**What you are asked to do**
Return the listing below verbatim. Pictures do not belong in the copy.

**Data records**
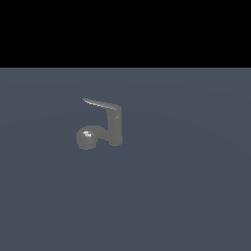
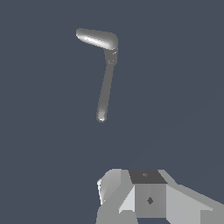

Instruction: Turn on the faucet by rotating a designated handle.

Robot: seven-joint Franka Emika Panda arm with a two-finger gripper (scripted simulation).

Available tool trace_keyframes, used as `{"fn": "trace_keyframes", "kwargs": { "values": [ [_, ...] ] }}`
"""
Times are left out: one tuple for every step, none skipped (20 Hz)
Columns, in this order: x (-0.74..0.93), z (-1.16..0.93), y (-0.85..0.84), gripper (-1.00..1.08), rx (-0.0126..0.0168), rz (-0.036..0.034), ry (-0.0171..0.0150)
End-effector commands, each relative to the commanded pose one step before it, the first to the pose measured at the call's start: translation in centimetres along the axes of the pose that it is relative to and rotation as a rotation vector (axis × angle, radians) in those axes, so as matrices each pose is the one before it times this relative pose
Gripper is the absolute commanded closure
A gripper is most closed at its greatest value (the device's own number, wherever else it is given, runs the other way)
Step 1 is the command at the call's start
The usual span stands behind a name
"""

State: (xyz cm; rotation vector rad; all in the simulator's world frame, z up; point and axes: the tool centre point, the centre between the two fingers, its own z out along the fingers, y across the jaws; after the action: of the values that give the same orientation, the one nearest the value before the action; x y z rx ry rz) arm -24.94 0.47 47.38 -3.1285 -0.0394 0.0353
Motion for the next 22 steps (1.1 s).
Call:
{"fn": "trace_keyframes", "kwargs": {
  "values": [
    [0.000,0.000,0.001,1.08,0.00000,0.00000,0.00000],
    [0.021,-0.031,-0.013,1.08,0.00003,0.00024,0.00117],
    [0.060,-0.092,-0.034,1.08,0.00012,0.00070,0.00345],
    [0.094,-0.151,-0.055,1.08,0.00013,0.00105,0.00564],
    [0.123,-0.206,-0.074,1.08,0.00002,0.00118,0.00763],
    [0.133,-0.249,-0.086,1.08,-0.00031,0.00093,0.00919],
    [0.096,-0.220,-0.071,1.08,-0.00075,0.00015,0.00802],
    [0.047,-0.164,-0.047,1.08,-0.00107,-0.00062,0.00589],
    [0.008,-0.102,-0.022,1.08,-0.00117,-0.00110,0.00356],
    [-0.020,-0.048,-0.004,1.08,-0.00100,-0.00116,0.00156],
    [-0.023,-0.002,-0.002,1.08,-0.00056,-0.00080,-0.00004],
    [-0.004,0.024,0.012,1.08,0.00035,0.00035,-0.00084],
    [0.034,0.036,0.002,1.08,0.00110,0.00137,-0.00110],
    [0.068,0.032,-0.016,1.08,0.00177,0.00240,-0.00080],
    [0.108,0.032,-0.023,1.08,0.00255,0.00356,-0.00063],
    [0.145,0.034,-0.034,1.08,0.00328,0.00468,-0.00053],
    [0.179,0.038,-0.045,1.08,0.00397,0.00575,-0.00051],
    [0.210,0.045,-0.053,1.08,0.00460,0.00676,-0.00062],
    [0.235,0.057,-0.060,1.08,0.00516,0.00770,-0.00092],
    [0.264,0.072,-0.068,1.08,0.00580,0.00881,-0.00131],
    [0.294,0.087,-0.077,1.08,0.00640,0.00995,-0.00166],
    [0.327,0.098,-0.090,1.08,0.00698,0.01115,-0.00187]
  ]
}}
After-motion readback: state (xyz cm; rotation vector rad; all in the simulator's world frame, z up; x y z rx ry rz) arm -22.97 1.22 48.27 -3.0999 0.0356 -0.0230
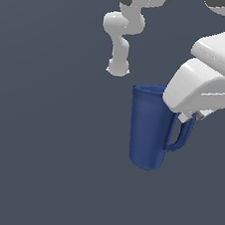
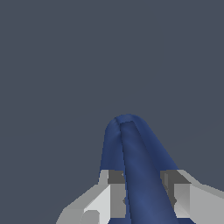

**Result below**
Instruction: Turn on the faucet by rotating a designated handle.

Robot: seven-joint Franka Emika Panda arm with a two-finger gripper (scripted simulation).

Available tool trace_keyframes, used as `{"fn": "trace_keyframes", "kwargs": { "values": [ [_, ...] ] }}`
"""
Times are left out: one tuple for every step, none skipped (20 Hz)
Columns, in this order: x (-0.74..0.93), z (-1.16..0.93), y (-0.85..0.84), gripper (-1.00..1.08), rx (-0.0126..0.0168), rz (-0.036..0.034), ry (-0.0171..0.0150)
End-effector commands, each relative to the commanded pose one step before it, the first to the pose measured at the call's start: translation in centimetres along the axes of the pose that it is relative to and rotation as a rotation vector (axis × angle, radians) in those axes, so as matrices each pose is the one before it times this relative pose
Gripper is the absolute commanded closure
A gripper is most closed at its greatest value (the device's own number, wherever else it is given, runs the other way)
Step 1 is the command at the call's start
The usual span stands behind a name
"""

State: (xyz cm; rotation vector rad; all in the simulator's world frame, z up; point and axes: the tool centre point, the centre between the two fingers, its own z out along the fingers, y across the jaws; after the action: of the values that give the same orientation, the one nearest the value before the action; x y z rx ry rz) arm -24.94 0.47 47.38 -3.1285 -0.0394 0.0353
Motion for the next 22 steps (1.1 s).
Call:
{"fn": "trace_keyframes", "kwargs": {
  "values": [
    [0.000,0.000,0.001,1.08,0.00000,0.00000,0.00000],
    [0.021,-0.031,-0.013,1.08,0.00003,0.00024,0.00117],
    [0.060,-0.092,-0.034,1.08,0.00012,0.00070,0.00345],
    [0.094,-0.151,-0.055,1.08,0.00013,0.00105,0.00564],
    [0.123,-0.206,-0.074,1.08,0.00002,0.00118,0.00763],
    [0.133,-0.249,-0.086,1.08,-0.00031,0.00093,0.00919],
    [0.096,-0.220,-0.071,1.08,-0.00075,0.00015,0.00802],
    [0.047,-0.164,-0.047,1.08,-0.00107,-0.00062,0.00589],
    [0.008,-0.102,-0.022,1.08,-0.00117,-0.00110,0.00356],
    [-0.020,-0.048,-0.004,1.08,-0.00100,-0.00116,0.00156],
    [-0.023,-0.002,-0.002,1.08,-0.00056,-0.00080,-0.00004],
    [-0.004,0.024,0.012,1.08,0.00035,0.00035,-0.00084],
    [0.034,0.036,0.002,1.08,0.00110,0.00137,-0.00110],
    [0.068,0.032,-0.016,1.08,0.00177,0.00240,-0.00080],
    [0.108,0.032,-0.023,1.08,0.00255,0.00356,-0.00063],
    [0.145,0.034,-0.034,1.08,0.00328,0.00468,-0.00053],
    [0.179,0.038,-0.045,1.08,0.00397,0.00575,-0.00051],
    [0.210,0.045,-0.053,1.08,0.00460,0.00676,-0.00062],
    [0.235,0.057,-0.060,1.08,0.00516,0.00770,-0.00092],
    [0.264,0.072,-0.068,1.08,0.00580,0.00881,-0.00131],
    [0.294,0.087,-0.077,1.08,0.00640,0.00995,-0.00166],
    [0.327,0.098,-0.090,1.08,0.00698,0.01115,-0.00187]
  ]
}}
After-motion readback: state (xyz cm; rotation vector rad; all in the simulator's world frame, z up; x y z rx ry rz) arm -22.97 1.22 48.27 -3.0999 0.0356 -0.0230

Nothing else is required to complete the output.